3. Re:Conflict of interest by TheLink · 2003-04-23 04:11 · Score: 3, Insightful
  
  Nope. After all they're in charge of National Security.
  
  If they need access to a private machine I'm sure it's trivial for them in most cases.
  
  I'd think the difficulty for them is probably figuring out _who_ to give extra special interest to. Given the many enemies of the USA, they've probably got a big list of whos.
  --
  
  Too many replies beneath your current threshold
Wait a minute.... by Repran · 2003-04-22 23:57 · Score: 2, Interesting

Doesn't freely available security support terrorism by its very nature?

--
-- Contradictions only exist in thought - not in reality.
yup it's dying by Anonymous Coward · 2003-04-23 01:23 · Score: 0

mind telling that to Apple? Oh yeah, Apple's dying too right?
/. as a DDOS tool by Anonymous Coward · 2003-04-23 03:35 · Score: 0

The exhortation to /. the NSA in the story (which, btw, is probably a terrorist act :-) made me think about the power wielded by Taco et al. Seriously, these guys can take out virtually any site they want just by posting a story.

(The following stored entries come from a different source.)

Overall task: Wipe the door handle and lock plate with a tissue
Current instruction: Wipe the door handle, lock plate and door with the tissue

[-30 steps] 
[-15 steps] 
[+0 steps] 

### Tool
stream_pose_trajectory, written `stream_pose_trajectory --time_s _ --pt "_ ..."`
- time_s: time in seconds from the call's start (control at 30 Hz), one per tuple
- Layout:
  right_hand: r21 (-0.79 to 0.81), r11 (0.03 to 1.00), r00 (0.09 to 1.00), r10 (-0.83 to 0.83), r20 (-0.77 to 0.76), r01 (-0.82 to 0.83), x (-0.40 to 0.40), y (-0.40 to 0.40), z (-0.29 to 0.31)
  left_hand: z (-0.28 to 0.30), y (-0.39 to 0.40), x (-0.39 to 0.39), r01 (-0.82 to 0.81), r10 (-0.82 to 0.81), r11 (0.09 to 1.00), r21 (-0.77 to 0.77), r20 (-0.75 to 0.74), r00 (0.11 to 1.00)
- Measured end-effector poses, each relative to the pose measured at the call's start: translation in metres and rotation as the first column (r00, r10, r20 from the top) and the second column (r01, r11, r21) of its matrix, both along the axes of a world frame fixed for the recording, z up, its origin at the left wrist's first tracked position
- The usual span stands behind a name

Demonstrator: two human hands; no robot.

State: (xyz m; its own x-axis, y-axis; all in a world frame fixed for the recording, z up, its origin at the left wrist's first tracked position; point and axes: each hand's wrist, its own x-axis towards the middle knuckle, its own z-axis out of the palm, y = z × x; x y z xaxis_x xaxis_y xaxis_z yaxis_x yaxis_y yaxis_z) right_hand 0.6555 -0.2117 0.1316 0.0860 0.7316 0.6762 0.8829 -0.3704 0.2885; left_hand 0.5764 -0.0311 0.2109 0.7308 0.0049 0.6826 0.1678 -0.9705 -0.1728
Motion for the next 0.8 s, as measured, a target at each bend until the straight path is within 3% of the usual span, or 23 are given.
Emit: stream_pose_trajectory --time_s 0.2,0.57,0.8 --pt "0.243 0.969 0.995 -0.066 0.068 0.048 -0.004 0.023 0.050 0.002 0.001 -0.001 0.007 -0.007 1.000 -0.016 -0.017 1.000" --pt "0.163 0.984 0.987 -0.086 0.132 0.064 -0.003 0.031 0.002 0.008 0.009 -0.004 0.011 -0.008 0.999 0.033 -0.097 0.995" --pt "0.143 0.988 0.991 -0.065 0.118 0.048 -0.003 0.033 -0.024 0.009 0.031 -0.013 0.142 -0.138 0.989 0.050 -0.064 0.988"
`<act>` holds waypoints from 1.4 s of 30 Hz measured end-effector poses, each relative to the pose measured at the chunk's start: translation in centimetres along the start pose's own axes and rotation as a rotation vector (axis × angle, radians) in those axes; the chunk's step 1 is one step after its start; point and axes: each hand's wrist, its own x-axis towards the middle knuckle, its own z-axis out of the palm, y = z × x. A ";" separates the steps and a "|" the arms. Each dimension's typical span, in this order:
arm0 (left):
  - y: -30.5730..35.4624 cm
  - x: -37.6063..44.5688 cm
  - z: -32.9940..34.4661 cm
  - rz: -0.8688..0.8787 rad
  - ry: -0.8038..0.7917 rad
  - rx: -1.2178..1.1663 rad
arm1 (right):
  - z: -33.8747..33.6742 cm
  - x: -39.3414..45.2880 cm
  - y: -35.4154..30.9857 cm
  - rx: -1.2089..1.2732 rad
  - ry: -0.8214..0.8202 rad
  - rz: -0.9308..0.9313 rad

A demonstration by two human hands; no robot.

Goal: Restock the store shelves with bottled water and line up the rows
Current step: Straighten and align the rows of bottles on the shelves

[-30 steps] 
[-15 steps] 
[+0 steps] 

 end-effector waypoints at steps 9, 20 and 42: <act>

Take them down before they post again!
Conxsion Mirror by gato_mato · 2003-04-23 04:30 · Score: 0, Redundant

If you are tired of downloading the guides @ the snail mail pace of the NSA site since it got /.ed check out the NSA mirror @
http://nsa1.www.conxion.com/
Gato
1. Re:Conxsion Mirror by Anonymous Coward · 2003-04-24 01:26 · Score: 1, Informative
  
  instead of cutting and pasting above site click here
Isn't it ironic... by Cheetahfeathers · 2003-04-23 06:43 · Score: 1

We're gunna trust an agency that _wants_ to spy on us on advice about how to secure a system so it can't be broken into as easily? Um... ok. :)
1. Re:Isn't it ironic... by LordMyren · 2003-04-24 07:16 · Score: 1
  
  They dont want to spy on us,
  Its only their job.
2. Re:Isn't it ironic... by ocelotbob · 2003-04-24 08:21 · Score: 4, Insightful
  
  It's not as simple as it seems. The NSA is essentially two organizations -- one whose job it is to break communications, another whose job it is to make sure communications don't get broken. This even means helping industry with codes - they had a major say in portions of DES, in which they designed portions such as the S-Boxes so that they were less vulnerable to still classified (at the time) types of cryptoanalysis. This isn't to say that one should blindly trust the NSA in matters of security, only to say that things are more complex than many would believe upon casual inspection.
  
  --
  Marxism is the opiate of dumbasses
3. Re:Isn't it ironic... by Anonymous Coward · 2003-04-24 08:50 · Score: 0
  
  You mean like the NSA Linux distro that came out a few months ago?!?!?
Someone Realized by LordMyren · 2003-04-24 07:05 · Score: 2, Interesting

-PGP has been out for years,
-its too late
-they're either already using encryption or will not be
-maybe might as well help normal people secure they're information

And every copy of Windows has one backdoor for CIA, NSA, FBI, Homeland and the three other agencies your not classified to know about.
Old news, kinda by oaf357 · 2003-04-24 09:27 · Score: 1

I've been using their Cisco guide for a few years now. It's updated quite often and is at least a good read for those looking into double checking their IT security.